### Assignment
Using the listing below, retype exactly the lines starting at the one with "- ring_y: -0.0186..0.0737" and ending at the one with "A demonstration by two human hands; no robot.", and include both.

### Information provided

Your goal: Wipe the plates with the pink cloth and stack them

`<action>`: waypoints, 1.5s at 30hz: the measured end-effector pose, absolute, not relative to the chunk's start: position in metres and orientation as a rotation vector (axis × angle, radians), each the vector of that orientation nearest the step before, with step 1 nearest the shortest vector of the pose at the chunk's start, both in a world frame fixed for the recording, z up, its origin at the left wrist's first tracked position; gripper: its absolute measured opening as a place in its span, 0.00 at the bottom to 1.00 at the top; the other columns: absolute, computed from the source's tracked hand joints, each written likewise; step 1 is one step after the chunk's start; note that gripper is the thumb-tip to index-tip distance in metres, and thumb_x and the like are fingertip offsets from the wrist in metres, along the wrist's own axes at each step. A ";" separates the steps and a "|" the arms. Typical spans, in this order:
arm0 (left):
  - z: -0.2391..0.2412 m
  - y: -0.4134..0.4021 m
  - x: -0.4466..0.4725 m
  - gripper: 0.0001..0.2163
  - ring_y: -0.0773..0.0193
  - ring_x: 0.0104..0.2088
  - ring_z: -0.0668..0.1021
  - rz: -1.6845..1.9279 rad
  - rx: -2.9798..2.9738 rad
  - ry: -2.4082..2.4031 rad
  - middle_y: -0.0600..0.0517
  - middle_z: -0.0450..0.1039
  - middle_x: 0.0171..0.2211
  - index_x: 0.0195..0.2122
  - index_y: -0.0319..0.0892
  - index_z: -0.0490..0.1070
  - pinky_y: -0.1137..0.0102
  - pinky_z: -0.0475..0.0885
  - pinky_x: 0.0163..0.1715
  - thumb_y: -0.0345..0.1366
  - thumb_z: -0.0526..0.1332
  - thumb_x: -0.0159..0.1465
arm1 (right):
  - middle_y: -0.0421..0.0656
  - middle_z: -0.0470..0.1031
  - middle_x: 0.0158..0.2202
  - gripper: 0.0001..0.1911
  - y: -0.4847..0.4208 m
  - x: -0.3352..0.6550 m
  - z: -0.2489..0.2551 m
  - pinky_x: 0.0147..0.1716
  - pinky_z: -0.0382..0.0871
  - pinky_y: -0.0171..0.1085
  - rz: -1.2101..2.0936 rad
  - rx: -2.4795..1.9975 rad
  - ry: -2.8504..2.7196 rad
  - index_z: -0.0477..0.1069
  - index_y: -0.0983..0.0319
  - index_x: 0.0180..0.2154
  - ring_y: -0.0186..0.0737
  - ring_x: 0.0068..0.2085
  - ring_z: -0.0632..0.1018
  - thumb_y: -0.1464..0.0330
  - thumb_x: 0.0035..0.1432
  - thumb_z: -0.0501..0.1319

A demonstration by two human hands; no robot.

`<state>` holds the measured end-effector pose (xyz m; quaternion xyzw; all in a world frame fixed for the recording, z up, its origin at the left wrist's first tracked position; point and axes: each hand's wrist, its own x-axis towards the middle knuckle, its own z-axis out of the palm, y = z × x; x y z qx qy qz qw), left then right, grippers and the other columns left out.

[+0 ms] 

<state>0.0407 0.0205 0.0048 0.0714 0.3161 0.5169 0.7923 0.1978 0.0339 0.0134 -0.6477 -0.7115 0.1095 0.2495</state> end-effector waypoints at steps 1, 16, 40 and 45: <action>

### Task answer
  - ring_y: -0.0186..0.0737
  - ring_x: 0.0068..0.2085
  - ring_z: -0.0632..0.1018
  - thumb_y: -0.1464..0.0330
  - thumb_x: 0.0035..0.1432
  - thumb_z: -0.0501..0.1319

A demonstration by two human hands; no robot.

This output is complete, so the exercise is closed.